By conveying the message "you are excellent" to children, it will greatly stimulate their self-confidence and guide them to the path to success.

In fact, every child has their own unique shining point, parents should be good at discovering, and give timely encouragement and support, in order to let them emit the most dazzling light.

For the aspects that children do not do well, we must not blindly crack down, but to help children analyze problems and solve problems.

Only in this way will they become more and more confident and better.

06

Words are not believed

Promises to children are never kept.

Chen Meiling, who sent her three sons to Stanford, mentioned an important point when talking about her experience in raising children: Don't lie to your children.

"5 sentences that parents hurt their children the most" exposed: How simple is it to raise a child?

She said: "Parents don't lie to their children, for example, if you promise him to go to the park tomorrow to play football, you have to go no matter how tired you are. If a child does not believe in people, he will be lonely all his life. ”

Often coax children, but they can't do it themselves, and the child's expectations are disappointed, and that kind of taste is definitely uncomfortable.

And when parents overdraft their children's trust in themselves again and again, and then want to save it, they will make up for it, and it is too late.

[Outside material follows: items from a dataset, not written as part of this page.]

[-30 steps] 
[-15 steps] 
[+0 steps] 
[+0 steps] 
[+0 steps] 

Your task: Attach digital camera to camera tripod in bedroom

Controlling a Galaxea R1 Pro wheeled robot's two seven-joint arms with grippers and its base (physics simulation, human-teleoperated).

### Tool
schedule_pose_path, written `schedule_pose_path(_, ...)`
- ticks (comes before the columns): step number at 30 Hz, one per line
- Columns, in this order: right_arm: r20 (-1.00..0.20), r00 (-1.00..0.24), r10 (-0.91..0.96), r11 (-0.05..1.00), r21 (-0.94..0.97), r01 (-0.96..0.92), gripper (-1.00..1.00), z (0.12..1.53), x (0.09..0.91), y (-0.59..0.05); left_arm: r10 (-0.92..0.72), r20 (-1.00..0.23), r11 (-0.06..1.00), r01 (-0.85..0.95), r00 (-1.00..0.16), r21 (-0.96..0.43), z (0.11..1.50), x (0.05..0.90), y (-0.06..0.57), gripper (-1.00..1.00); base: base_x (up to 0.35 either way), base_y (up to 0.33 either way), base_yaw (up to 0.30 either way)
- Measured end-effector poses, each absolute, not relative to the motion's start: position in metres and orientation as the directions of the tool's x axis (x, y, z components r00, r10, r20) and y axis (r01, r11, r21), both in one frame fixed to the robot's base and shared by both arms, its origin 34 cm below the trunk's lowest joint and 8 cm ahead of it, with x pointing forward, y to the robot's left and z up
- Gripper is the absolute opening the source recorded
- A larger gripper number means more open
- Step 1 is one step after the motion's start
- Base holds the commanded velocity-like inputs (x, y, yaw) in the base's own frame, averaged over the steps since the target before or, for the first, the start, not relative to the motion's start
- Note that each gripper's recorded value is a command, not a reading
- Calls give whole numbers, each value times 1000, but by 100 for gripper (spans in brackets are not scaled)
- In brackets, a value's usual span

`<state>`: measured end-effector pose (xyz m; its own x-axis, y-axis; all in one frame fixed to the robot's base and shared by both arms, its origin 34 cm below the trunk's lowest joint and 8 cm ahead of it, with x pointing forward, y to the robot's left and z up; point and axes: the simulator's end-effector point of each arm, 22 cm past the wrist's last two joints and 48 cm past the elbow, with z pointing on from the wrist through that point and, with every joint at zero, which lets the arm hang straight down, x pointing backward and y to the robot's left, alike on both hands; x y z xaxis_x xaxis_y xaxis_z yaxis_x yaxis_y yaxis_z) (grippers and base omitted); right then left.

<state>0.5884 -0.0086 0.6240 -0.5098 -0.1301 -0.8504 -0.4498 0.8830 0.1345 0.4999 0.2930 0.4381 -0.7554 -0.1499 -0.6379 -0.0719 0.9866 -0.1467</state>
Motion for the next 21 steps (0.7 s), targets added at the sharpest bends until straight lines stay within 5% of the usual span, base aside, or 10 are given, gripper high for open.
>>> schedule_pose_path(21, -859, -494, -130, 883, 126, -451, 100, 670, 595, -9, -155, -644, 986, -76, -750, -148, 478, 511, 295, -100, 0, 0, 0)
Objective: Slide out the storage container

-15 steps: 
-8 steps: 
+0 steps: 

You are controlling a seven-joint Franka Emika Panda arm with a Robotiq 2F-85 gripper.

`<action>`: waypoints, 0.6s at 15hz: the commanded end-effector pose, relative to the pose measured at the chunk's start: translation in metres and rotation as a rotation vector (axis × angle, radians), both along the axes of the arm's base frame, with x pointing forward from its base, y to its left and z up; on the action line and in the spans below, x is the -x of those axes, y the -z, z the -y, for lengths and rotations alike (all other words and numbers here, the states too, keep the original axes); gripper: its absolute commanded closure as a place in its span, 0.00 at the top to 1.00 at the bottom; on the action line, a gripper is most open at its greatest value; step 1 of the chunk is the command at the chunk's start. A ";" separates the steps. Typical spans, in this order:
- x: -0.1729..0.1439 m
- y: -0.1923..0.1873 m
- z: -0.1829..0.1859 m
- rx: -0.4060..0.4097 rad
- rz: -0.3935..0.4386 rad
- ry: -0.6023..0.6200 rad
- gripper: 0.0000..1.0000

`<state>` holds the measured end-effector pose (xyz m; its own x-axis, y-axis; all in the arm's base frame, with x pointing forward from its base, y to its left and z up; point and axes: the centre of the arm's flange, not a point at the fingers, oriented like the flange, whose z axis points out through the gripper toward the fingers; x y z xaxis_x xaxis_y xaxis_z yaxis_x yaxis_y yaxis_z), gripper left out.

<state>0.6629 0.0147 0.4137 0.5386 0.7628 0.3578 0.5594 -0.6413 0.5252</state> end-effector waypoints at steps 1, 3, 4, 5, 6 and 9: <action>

Some people say that living in their 30s is strange, and many of the words that their parents said to themselves when they were young have forgotten. But those words of blowing, mocking, and sarcasm have become more and more difficult to let go with the years, like a scar, and occasionally it still hurts.

Sometimes, the most hurtful thing is not a personal attack, but verbal violence. Physical damage will heal over time, but spiritual damage is difficult to smooth out.

Parents must not cause a lifetime of harm to their children because of the lack of cover for a while.